Heinricher also conducted studies on flower construction anomalies and their importance in understanding its phylogenetics, adventitious buds on the frond lamina of ferns from an evolutionary and morphological perspective, the effects of light and substrate on seed germination and isolateral leaf construction in plants being exposed to strong sunlight.

Heinricher's grandson, Meinhard Michael Moser (1924–2002), was an esteemed mycologist.

== Selected writings ==
- Die Aufzucht und Kultur der parasitischen Samenpflanzen, 1910 - The development and culture of parasitic seed plants.

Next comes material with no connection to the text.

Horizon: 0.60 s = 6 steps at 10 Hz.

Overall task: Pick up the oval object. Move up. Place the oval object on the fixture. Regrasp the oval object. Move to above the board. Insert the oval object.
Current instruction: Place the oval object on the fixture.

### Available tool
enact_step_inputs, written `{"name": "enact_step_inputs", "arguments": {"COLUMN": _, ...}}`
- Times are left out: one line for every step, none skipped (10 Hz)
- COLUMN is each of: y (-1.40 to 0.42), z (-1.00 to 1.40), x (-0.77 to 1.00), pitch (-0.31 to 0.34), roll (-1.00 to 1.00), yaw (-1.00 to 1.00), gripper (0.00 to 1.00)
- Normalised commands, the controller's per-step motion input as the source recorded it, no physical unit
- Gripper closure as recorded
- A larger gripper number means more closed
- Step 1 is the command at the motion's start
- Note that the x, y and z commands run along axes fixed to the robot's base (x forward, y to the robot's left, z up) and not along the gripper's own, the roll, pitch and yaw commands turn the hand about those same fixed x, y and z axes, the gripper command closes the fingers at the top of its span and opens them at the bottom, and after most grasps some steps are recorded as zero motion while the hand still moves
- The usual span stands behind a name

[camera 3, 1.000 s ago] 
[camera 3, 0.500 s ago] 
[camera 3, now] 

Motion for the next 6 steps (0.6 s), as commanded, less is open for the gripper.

- Der Kampf zwischen Mistel und Birbaum. Immune, unecht immune und nicht immune Birnrassen; immunwerden für das Mistelgift früher sehr empfindlicher Bäume nach dem Überstehen einer ersten Infektion. 1917 - The struggle between mistletoe and pear trees, etc.
- Monographie der Gattung Lathraea, 1931 - Monograph of the genus Lathraea.
- Geschichte des Botanischen Gartens der Universät Innsbruck, 1934 - History on the botanical gardens at the University of Innsbruck.